Re: Bogofilter is my emails

From: Linus Torvalds <>
Date: 2006-09-04 09:09:38
On Sun, 3 Sep 2006, Shawn Pearce wrote:
> I'm not quite sure how to fix either message to get them to the list.
> Neither email was a patch so I'm not going to try resending them
> but I'm certainly a little curious as to how my email writing style
> twice tripped bogofilter's spam switch.

I'm surprised and disgusted that vger started using bogofilter.

Last I saw, the bogofilter approach was totally bogus, using purely 
single-word frequencies (or, more strictly, a "does word X exist or not", 
where X has often gone through what a linguist would probably call a 
"lemmatizer", ie something that turns different forms of the same word 
into its canonical word, aka "lemma") for its "bayesian" filtering.

Maybe they've enhanced it enough since, but it certainly used to be not 
only fairly easy to fool, since it at least originally didn't take any 
account at all of any more complex structure. 

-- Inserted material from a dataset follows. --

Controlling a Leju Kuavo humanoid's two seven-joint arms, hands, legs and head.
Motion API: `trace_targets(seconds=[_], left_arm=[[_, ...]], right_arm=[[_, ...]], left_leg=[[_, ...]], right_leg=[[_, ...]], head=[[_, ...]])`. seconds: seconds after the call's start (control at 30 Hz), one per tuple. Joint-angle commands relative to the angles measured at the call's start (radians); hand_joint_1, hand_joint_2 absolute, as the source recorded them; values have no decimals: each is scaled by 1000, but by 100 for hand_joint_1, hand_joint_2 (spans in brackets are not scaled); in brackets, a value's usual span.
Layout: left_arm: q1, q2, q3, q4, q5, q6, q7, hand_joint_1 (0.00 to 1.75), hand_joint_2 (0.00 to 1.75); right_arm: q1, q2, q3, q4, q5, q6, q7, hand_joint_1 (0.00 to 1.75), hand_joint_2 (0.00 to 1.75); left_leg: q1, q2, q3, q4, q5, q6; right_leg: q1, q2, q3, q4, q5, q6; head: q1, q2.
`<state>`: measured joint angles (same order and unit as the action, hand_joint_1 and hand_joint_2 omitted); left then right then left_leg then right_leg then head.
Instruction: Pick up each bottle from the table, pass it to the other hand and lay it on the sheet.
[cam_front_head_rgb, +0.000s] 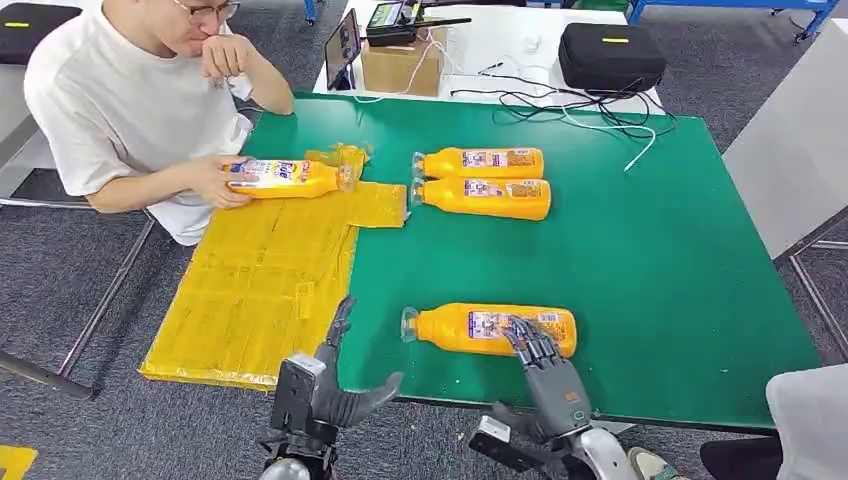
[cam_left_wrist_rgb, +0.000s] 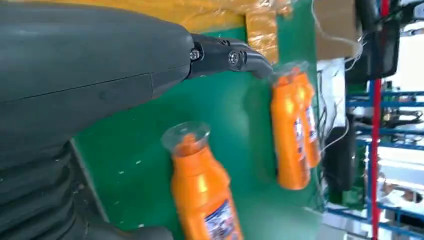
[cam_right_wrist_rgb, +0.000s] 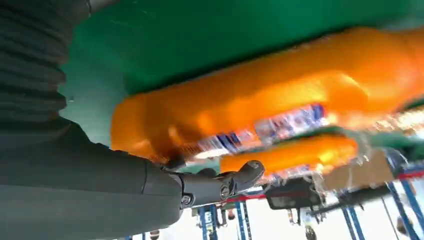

There's even some papers about how the bayesian thing does not work well 
(even when extended to do some phrases and with lemmatization) if the 
cut-off is hard.

I think the bogofilter is probably an acceptable input as _one_ of many 
rules for a real spam-filter (ie as one of many spamassassin rules), but 
not for what vger does.

Hard rules at mail acceptance are much better if they use some really hard 
datum. For example, checking that the sending site actually also receives 
email, and that it resolves back to itself. That's one thing that OSDL 
does, for example, and it means that you can only send me email if your 
machine is actually designated as a MX gateway. That cuts down on a _lot_ 
of spam.

(I'd love to speak of the details, but I wouldn't know. Kees Cook set it 
all up at osdl, and I can just say that it works beautifully.)